Task details -
Copy the listing that follows exactly. Its pictures do not belong in the copy.
+-------+
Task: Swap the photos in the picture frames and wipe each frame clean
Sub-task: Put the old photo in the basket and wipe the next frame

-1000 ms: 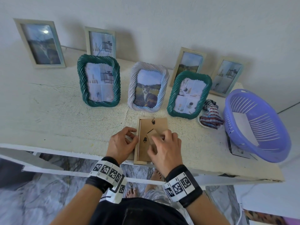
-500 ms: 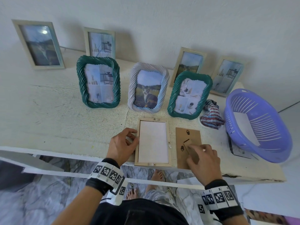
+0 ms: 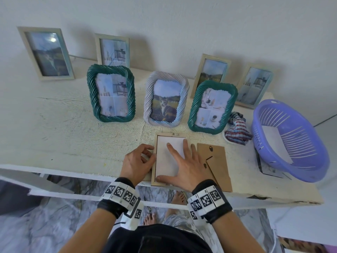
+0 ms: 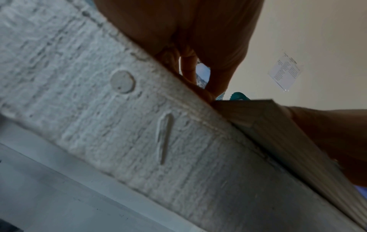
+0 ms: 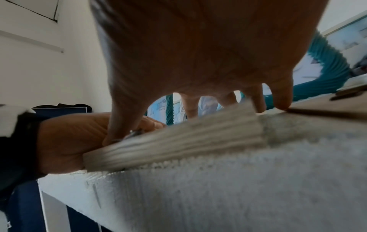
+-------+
Answer section -
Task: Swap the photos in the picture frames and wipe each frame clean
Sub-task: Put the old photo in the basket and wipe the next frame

-1000 ms: 
-500 ms: 
+0 ms: 
+0 ms: 
+0 ms: 

This finishes the exercise.